> **Goal of the exercise**:
Beneath this instruction is a block of data; output from it exactly the lines that run from the one containing "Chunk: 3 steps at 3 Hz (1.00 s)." through the one containing "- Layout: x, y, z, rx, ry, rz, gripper", inclusive.
[Given data Boundary: Start]
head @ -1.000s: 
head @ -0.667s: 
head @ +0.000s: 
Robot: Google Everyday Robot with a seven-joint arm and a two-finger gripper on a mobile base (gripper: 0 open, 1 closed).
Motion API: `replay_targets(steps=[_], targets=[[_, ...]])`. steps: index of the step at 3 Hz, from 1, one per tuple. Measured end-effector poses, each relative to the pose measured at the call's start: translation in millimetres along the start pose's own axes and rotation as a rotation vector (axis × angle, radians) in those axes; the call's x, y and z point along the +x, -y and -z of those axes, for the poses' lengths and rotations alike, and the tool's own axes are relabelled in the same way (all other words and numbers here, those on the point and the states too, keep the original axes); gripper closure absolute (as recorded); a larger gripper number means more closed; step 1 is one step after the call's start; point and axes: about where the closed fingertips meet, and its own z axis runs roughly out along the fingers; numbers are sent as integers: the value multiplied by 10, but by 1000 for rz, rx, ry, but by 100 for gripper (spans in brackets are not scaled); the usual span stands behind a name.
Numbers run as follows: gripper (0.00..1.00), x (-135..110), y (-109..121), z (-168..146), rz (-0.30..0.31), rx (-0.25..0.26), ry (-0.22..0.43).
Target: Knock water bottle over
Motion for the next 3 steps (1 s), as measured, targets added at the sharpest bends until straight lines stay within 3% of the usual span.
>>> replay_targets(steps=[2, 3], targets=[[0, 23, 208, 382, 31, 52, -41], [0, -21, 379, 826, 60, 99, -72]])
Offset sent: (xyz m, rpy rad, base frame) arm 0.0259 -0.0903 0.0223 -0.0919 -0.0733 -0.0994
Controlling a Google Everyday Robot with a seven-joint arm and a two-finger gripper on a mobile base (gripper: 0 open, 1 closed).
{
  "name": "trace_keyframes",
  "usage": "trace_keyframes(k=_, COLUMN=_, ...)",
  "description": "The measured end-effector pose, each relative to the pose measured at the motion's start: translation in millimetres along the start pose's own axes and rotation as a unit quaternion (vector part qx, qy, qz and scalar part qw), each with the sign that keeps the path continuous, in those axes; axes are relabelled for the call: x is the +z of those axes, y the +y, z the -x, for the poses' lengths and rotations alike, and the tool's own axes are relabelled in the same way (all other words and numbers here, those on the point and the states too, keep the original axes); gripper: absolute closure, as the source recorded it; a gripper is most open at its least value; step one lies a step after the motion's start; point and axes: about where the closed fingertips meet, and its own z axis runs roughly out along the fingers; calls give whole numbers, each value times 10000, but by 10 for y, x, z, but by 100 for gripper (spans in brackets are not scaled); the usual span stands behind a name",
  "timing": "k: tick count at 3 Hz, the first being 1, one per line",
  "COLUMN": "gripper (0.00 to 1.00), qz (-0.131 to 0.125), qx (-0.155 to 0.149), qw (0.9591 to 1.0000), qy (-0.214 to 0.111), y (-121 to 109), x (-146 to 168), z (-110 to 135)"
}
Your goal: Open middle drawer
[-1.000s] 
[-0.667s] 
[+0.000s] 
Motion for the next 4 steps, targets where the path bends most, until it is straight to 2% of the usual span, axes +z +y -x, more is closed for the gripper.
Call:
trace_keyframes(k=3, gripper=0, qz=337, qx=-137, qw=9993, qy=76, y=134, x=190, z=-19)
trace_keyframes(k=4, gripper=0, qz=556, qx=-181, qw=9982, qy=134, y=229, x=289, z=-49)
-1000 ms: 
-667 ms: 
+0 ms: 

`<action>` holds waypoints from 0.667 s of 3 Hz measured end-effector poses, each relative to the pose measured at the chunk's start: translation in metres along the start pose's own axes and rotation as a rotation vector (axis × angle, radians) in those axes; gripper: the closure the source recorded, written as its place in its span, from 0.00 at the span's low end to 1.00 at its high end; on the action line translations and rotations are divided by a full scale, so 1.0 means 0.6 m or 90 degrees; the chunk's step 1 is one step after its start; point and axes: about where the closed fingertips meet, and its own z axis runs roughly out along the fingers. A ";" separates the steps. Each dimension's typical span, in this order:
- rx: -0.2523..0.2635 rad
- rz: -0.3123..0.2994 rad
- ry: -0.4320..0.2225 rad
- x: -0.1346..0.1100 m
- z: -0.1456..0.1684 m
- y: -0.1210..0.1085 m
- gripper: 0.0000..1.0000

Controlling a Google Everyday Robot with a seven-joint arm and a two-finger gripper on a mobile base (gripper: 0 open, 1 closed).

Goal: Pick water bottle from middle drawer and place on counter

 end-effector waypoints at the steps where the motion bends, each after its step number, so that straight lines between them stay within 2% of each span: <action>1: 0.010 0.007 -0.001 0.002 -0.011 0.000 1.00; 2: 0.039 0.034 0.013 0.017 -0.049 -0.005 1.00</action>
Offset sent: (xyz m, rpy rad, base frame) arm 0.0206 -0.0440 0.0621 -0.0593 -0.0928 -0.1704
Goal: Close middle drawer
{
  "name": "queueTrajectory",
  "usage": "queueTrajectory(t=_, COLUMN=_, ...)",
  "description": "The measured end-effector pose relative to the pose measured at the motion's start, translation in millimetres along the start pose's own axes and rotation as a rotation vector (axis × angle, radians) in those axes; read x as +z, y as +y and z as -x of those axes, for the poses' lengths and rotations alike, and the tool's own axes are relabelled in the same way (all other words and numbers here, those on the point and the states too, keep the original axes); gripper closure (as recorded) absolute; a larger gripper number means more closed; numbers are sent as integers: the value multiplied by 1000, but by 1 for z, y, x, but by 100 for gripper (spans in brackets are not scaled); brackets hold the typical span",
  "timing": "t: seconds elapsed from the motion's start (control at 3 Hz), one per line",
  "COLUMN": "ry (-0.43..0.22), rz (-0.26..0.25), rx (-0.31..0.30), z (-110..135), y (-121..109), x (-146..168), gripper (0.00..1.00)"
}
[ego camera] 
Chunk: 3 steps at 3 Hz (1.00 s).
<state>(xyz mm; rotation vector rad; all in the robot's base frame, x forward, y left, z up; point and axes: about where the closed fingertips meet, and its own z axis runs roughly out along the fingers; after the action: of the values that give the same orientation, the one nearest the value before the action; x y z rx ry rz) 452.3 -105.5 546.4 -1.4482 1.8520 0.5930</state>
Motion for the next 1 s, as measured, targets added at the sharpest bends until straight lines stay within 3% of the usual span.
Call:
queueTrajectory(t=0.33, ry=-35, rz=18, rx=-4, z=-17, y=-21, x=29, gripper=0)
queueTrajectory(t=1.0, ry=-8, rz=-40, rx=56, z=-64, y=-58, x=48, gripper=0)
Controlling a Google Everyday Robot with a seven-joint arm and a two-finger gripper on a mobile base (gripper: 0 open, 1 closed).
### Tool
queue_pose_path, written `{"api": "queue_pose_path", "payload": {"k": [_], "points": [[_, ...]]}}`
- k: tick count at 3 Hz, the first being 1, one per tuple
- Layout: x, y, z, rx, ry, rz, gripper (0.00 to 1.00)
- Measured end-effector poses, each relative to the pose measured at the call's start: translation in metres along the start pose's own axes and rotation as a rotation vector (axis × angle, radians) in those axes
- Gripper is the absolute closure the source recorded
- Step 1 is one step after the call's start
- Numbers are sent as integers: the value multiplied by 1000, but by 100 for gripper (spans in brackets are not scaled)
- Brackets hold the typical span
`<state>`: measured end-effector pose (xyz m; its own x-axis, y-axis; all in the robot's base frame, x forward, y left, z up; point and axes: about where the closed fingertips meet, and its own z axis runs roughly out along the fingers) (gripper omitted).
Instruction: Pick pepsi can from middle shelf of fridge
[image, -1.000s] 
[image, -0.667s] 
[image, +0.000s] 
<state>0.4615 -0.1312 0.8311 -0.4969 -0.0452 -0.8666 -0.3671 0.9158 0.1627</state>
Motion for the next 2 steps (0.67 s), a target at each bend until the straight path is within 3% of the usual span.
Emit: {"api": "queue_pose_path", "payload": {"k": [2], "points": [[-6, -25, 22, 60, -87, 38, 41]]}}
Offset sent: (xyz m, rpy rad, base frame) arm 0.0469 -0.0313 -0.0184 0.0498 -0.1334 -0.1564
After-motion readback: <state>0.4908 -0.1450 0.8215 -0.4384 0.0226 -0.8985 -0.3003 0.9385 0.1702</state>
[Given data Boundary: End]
> **Your response**:
Chunk: 3 steps at 3 Hz (1.00 s).
<state>(xyz mm; rotation vector rad; all in the robot's base frame, x forward, y left, z up; point and axes: about where the closed fingertips meet, and its own z axis runs roughly out along the fingers; after the action: of the values that give the same orientation, the one nearest the value before the action; x y z rx ry rz) 452.3 -105.5 546.4 -1.4482 1.8520 0.5930</state>
Motion for the next 1 s, as measured, targets added at the sharpest bends until straight lines stay within 3% of the usual span.
Call:
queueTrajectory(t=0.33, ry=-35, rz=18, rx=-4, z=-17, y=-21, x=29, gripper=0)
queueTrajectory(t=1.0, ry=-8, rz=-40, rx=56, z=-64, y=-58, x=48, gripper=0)
Controlling a Google Everyday Robot with a seven-joint arm and a two-finger gripper on a mobile base (gripper: 0 open, 1 closed).
### Tool
queue_pose_path, written `{"api": "queue_pose_path", "payload": {"k": [_], "points": [[_, ...]]}}`
- k: tick count at 3 Hz, the first being 1, one per tuple
- Layout: x, y, z, rx, ry, rz, gripper (0.00 to 1.00)

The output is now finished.